Aim of the exercise:
Once the line with "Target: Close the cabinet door" is found in the entries below, repeat it and each following line exactly, up to and including the line with "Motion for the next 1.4". Add no other lines.

Items from a dataset:
========================================

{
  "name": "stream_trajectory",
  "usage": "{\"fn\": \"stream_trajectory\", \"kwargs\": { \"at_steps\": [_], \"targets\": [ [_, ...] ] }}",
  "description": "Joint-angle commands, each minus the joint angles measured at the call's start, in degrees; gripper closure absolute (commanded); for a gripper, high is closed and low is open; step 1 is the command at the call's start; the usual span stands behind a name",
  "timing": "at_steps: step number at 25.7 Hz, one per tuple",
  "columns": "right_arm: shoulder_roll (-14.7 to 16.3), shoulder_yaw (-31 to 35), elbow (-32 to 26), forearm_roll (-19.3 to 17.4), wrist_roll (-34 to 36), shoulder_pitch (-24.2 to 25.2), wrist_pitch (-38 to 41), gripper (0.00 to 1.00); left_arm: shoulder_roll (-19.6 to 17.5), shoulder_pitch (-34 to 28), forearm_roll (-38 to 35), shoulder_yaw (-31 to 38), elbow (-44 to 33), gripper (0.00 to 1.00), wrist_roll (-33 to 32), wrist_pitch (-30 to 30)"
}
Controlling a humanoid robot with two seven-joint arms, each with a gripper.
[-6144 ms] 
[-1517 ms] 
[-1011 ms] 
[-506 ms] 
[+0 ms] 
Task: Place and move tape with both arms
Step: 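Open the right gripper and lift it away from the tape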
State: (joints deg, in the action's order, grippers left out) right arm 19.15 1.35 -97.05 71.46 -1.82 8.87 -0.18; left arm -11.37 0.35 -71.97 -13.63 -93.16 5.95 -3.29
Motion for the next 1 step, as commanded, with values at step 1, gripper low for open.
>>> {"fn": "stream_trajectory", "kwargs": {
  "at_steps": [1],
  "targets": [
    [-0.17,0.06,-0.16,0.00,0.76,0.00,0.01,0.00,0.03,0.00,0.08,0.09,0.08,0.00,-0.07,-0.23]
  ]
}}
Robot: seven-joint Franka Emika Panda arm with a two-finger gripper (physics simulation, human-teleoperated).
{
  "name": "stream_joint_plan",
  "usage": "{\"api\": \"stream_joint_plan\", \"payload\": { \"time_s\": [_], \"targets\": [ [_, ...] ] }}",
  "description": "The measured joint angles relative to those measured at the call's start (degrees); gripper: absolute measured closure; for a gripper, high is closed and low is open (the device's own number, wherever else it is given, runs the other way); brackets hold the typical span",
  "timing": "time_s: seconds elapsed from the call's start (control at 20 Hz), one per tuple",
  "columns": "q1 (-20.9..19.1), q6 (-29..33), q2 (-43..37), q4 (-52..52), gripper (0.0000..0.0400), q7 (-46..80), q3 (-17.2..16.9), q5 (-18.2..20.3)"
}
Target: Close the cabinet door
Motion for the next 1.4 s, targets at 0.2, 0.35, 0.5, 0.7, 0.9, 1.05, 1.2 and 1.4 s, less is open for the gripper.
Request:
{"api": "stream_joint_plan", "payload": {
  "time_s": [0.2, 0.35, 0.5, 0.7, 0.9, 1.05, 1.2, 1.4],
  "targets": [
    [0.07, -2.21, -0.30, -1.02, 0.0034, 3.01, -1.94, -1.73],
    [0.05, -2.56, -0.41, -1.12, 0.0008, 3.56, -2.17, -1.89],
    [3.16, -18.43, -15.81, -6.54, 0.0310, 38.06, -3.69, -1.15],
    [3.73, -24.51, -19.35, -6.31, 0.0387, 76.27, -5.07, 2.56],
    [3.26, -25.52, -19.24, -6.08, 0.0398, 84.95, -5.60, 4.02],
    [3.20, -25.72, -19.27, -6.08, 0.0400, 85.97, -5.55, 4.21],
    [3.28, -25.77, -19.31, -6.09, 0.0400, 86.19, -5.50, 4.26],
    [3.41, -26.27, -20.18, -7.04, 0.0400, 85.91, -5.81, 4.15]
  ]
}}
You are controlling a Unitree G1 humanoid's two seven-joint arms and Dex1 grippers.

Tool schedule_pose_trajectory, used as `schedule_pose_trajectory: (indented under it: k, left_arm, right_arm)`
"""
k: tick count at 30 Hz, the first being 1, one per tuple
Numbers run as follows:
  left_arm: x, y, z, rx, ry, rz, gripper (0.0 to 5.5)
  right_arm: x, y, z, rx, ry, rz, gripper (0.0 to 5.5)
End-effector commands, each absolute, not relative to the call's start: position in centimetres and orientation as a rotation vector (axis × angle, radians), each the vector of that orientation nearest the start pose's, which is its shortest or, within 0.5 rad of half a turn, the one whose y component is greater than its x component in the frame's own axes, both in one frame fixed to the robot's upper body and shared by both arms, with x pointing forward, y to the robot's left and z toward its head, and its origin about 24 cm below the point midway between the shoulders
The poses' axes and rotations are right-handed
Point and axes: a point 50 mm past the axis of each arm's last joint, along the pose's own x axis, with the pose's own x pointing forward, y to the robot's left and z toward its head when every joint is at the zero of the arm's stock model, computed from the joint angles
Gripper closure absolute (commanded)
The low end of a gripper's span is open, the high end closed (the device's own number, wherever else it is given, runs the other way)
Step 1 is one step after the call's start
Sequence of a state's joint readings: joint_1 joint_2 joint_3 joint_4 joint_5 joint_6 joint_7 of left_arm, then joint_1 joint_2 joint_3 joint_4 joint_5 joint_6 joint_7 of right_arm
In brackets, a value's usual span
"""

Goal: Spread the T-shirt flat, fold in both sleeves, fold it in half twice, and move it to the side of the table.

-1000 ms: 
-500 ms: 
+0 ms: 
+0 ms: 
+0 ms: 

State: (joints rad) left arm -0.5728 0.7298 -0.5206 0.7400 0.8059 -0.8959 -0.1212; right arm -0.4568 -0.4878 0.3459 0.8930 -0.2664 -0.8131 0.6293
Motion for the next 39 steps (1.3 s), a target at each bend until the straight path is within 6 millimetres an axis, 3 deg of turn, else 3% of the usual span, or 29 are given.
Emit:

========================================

Solution:
Target: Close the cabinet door
Motion for the next 1.4 s, targets at 0.2, 0.35, 0.5, 0.7, 0.9, 1.05, 1.2 and 1.4 s, less is open for the gripper.

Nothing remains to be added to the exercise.